Below are some records; copy them word for word and drop the pictures.

* [DATA RECORDS]:
····················
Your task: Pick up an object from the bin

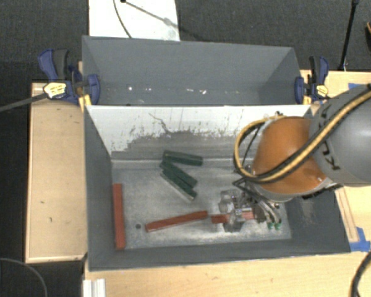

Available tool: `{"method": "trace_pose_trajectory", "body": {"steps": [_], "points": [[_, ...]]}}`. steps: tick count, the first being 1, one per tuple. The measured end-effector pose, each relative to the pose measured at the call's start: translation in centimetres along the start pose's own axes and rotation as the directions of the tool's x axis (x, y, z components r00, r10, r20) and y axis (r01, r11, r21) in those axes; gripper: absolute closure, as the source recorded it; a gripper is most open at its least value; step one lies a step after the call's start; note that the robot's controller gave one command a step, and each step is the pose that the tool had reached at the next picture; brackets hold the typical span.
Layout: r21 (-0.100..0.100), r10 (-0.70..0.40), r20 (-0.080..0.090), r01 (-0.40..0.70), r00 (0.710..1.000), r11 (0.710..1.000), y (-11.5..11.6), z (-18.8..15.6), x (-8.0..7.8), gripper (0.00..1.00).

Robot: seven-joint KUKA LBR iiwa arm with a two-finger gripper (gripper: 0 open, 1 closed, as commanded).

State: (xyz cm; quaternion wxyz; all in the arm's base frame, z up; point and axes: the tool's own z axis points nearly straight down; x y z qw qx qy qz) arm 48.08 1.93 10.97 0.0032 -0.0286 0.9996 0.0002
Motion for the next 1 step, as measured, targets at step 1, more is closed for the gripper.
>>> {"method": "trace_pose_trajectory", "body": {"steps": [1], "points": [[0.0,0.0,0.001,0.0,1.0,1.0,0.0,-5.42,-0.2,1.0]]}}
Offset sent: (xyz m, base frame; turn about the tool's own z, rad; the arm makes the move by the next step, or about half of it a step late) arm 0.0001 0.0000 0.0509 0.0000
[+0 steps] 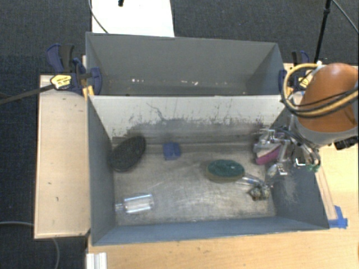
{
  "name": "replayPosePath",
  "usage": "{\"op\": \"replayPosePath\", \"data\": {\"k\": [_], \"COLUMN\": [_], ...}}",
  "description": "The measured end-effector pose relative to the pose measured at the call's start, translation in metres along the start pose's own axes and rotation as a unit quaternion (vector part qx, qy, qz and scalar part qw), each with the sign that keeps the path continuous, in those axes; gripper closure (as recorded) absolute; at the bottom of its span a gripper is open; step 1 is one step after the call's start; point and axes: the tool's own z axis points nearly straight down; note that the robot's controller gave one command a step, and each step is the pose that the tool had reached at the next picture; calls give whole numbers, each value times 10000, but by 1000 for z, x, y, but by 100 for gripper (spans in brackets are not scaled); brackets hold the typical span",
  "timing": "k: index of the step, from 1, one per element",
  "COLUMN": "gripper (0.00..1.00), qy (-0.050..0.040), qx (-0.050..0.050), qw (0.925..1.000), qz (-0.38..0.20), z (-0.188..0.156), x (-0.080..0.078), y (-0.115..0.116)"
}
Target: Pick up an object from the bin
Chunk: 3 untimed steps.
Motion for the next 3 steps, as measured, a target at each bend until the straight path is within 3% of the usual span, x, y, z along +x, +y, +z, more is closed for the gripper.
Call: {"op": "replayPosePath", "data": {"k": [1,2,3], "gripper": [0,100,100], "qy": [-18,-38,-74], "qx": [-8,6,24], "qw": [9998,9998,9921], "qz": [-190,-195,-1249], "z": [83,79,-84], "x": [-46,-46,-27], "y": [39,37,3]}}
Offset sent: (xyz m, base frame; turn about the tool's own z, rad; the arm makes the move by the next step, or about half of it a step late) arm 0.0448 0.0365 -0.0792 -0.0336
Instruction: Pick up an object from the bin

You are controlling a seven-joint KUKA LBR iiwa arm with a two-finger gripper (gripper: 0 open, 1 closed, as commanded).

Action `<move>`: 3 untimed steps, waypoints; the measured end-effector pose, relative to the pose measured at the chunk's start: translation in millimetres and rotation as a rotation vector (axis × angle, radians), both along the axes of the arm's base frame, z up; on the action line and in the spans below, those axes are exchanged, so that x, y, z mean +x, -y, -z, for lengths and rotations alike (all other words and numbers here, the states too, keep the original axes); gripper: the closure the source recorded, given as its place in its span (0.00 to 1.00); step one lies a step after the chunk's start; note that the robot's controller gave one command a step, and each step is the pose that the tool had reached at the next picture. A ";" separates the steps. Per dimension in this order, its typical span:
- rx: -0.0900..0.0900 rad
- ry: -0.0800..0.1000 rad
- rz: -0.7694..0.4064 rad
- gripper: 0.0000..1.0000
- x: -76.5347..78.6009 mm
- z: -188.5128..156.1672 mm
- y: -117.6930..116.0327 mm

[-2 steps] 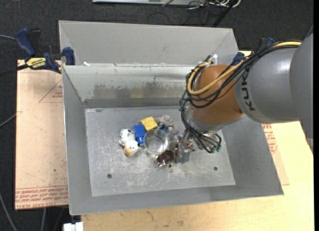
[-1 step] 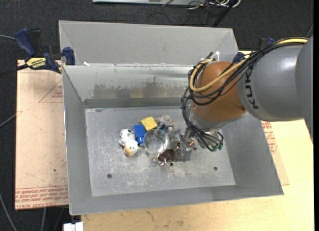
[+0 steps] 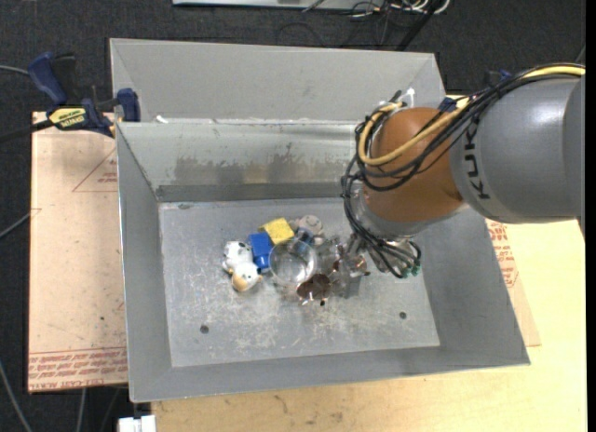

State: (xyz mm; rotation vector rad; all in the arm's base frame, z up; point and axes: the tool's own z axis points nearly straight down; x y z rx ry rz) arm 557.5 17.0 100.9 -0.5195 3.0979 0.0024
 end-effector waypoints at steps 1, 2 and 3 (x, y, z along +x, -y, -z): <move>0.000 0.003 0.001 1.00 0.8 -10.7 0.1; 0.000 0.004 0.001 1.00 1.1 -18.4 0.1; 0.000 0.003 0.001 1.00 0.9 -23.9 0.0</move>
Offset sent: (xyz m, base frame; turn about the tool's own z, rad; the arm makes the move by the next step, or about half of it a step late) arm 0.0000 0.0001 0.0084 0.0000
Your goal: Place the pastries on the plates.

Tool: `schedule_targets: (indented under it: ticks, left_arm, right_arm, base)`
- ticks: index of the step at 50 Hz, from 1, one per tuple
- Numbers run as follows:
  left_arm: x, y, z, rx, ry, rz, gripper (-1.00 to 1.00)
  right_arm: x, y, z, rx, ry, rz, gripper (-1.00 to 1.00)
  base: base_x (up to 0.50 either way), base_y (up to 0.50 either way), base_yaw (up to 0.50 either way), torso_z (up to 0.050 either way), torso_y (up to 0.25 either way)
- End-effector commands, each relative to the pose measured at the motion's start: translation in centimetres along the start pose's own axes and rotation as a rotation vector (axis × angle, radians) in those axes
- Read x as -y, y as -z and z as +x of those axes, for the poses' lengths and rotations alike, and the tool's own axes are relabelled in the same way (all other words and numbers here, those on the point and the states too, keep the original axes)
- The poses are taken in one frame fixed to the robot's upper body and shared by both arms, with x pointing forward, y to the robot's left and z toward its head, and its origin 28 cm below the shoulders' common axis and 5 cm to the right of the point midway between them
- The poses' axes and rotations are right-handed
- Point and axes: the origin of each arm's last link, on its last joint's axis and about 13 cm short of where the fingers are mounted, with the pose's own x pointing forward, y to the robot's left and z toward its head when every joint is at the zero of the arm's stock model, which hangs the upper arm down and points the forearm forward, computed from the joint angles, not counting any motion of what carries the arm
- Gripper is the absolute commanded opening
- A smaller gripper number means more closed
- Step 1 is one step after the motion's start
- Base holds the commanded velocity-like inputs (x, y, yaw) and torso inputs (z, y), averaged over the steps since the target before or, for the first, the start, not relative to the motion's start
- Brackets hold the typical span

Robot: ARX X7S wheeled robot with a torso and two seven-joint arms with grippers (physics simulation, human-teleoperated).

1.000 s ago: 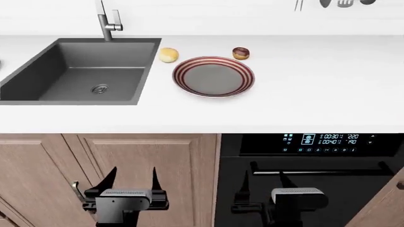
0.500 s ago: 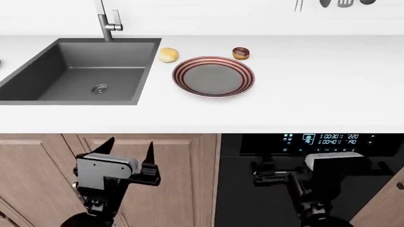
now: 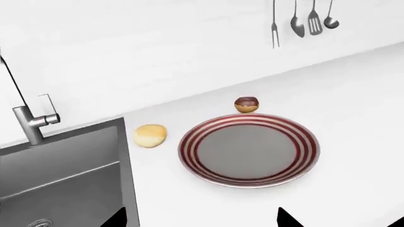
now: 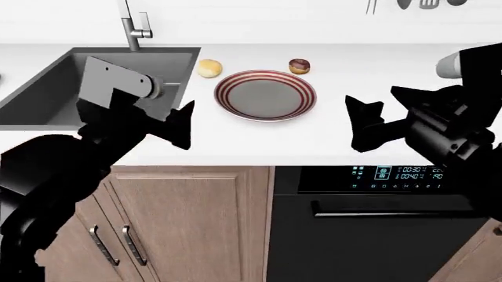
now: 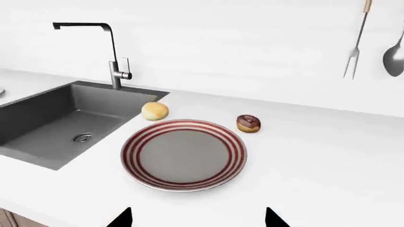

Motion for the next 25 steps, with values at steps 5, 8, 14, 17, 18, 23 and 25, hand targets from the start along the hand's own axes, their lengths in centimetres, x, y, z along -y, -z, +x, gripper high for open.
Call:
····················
* [EXPECTED ANSWER]:
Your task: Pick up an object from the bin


Available tool: `{"method": "trace_pose_trajectory", "body": {"steps": [_], "points": [[_, ...]]}}`. steps: tick count, the first being 1, one per tuple. The measured end-effector pose, each relative to the pose measured at the call's start: translation in centimetres along the start pose's own axes and rotation as the directions of the tool's x axis (x, y, z components r00, r10, r20) and y axis (r01, r11, r21) in those axes; gripper: absolute closure, as the source recorded it; a gripper is most open at its least value; step one lies a step after the call's start; note that the robot's controller gave one command a step, and each step is the pose that the tool had reached at the next picture; brackets hold the typical span.
Layout: r21 (-0.100..0.100), r10 (-0.70..0.40), r20 (-0.080..0.090), r01 (-0.40..0.70), r00 (0.710..1.000), r11 (0.710..1.000), y (-11.5..11.6), z (-18.8..15.6), x (-8.0..7.8), gripper (0.00..1.00).

Robot: seven-joint KUKA LBR iiwa arm with a two-finger gripper (gripper: 0 open, 1 closed, as commanded).

State: (xyz cm; quaternion wxyz; all in the arm's base frame, z up; point and axes: the tool's own z axis points nearly straight down; x y z qw qx qy qz) arm 48.08 1.93 10.97 0.0032 -0.0286 0.9996 0.0002
Motion for the next 1 step, as measured, targets at step 1, more is closed for the gripper.
>>> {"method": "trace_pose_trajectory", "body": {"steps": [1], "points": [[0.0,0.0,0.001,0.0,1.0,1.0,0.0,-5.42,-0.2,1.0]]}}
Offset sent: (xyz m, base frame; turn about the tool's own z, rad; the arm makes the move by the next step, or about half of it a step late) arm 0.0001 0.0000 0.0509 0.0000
[+0 steps] 
{
  "name": "replayPosePath",
  "usage": "{\"op\": \"replayPosePath\", \"data\": {\"k\": [_], \"COLUMN\": [_], ...}}",
  "description": "The measured end-effector pose relative to the pose measured at the call's start, translation in metres along the start pose's own axes and rotation as a unit quaternion (vector part qx, qy, qz and scalar part qw), each with the sign that keeps the path continuous, in those axes; gripper closure (as recorded) absolute; at the bottom of its span a gripper is open; step 1 is one step after the call's start; point and axes: the tool's own z axis points nearly straight down; note that the robot's controller gave one command a step, and each step is the pose that the tool had reached at the next picture; calls give whole numbers, each value times 10000, but by 1000 for z, x, y, but by 100 for gripper (spans in brackets are not scaled); brackets hold the typical span",
  "timing": "k: index of the step, from 1, one per element",
  "COLUMN": "gripper (0.00..1.00), qy (-0.050..0.040), qx (-0.050..0.050), qw (0.925..1.000), qz (-0.38..0.20), z (-0.188..0.156), x (-0.080..0.078), y (-0.115..0.116)"
}
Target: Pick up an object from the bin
Chunk: 3 untimed steps.
Motion for the next 3 steps, as measured, a target at each bend until the straight path is within 3% of the usual span, x, y, z along +x, +y, +z, more is closed for the gripper.
Call: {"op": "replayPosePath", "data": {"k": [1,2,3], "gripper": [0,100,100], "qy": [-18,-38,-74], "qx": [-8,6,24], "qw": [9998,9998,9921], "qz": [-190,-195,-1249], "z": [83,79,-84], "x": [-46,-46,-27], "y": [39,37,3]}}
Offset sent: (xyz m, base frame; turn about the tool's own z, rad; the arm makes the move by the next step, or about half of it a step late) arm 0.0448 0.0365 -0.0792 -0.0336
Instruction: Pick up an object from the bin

You are controlling a seven-joint KUKA LBR iiwa arm with a two-finger gripper (gripper: 0 open, 1 closed, as commanded).

Action `<move>`: 3 untimed steps, waypoints; the measured end-effector pose, relative to the pose measured at the chunk's start: translation in millimetres and rotation as a rotation vector (axis × angle, radians), both along the axes of the arm's base frame, z up; on the action line and in the spans below, those axes are exchanged, so that x, y, z mean +x, -y, -z, for lengths and rotations alike (all other words and numbers here, the states too, keep the original axes); gripper: the closure the source recorded, given as its place in its span (0.00 to 1.00); step one lies a step after the chunk's start; note that the robot's controller gave one command a step, and each step is the pose that the tool had reached at the next picture. A ";" separates the steps. Per dimension in this order, its typical span:
- rx: -0.0900..0.0900 rad
- ry: -0.0800..0.1000 rad
- rz: -0.7694..0.4064 rad
- gripper: 0.0000..1.0000
- x: -76.5347..78.6009 mm
- z: -188.5128..156.1672 mm
- y: -117.6930..116.0327 mm

[-2 steps] 
[-1 step] 
[+0 steps] 

State: (xyz mm; rotation vector rad; all in the arm's base frame, z up; point and axes: the tool's own z axis points nearly straight down; x y z rx ry rz) arm 557.5 17.0 100.9 -0.5195 3.0979 0.0024
 end-effector waypoints at steps 1, 2 and 3 (x, y, z along +x, -y, -z): <move>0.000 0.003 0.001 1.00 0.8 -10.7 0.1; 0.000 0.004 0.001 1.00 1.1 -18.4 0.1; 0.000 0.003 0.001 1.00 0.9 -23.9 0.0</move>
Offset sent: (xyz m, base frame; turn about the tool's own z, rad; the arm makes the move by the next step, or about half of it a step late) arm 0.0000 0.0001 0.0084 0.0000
Your goal: Place the pastries on the plates.

Tool: `schedule_targets: (indented under it: ticks, left_arm, right_arm, base)`
- ticks: index of the step at 50 Hz, from 1, one per tuple
- Numbers run as follows:
  left_arm: x, y, z, rx, ry, rz, gripper (-1.00 to 1.00)
  right_arm: x, y, z, rx, ry, rz, gripper (-1.00 to 1.00)
  base: base_x (up to 0.50 either way), base_y (up to 0.50 either way), base_yaw (up to 0.50 either way), torso_z (up to 0.050 either way), torso_y (up to 0.25 either way)
- End-effector commands, each relative to the pose measured at the motion's start: translation in centimetres along the start pose's own axes and rotation as a rotation vector (axis × angle, radians) in those axes
- Read x as -y, y as -z and z as +x of those axes, for the poses' lengths and rotations alike, and the tool's own axes are relabelled in the same way (all other words and numbers here, those on the point and the states too, keep the original axes)
- The poses are taken in one frame fixed to the robot's upper body and shared by both arms, with x pointing forward, y to the robot's left and z toward its head, and its origin 28 cm below the shoulders' common axis and 5 cm to the right of the point midway between them
- The poses' axes and rotations are right-handed
- Point and axes: the origin of each arm's last link, on its last joint's axis and about 13 cm short of where the fingers are mounted, with the pose's own x pointing forward, y to the robot's left and z toward its head when every joint is at the zero of the arm's stock model, which hangs the upper arm down and points the forearm forward, computed from the joint angles, not counting any motion of what carries the arm
- Gripper is the absolute commanded opening
- A smaller gripper number means more closed
- Step 1 is one step after the motion's start
- Base holds the commanded velocity-like inputs (x, y, yaw) and torso inputs (z, y), averaged over the steps since the target before or, for the first, the start, not relative to the motion's start
- Brackets hold the typical span

Robot: ARX X7S wheeled robot with a torso and two seven-joint arms with grippers (physics simulation, human-teleoperated).

1.000 s ago: 
0.500 s ago: 
now: 
now: 
now: 

Motion for the next 25 steps, with values at steps 5, 8, 14, 17, 18, 23 and 25, hand targets from the start along the hand's own axes, their lengths in centimetres, x, y, z along -y, -z, +x, gripper high for open.
Call:

No further output will be produced for this exercise.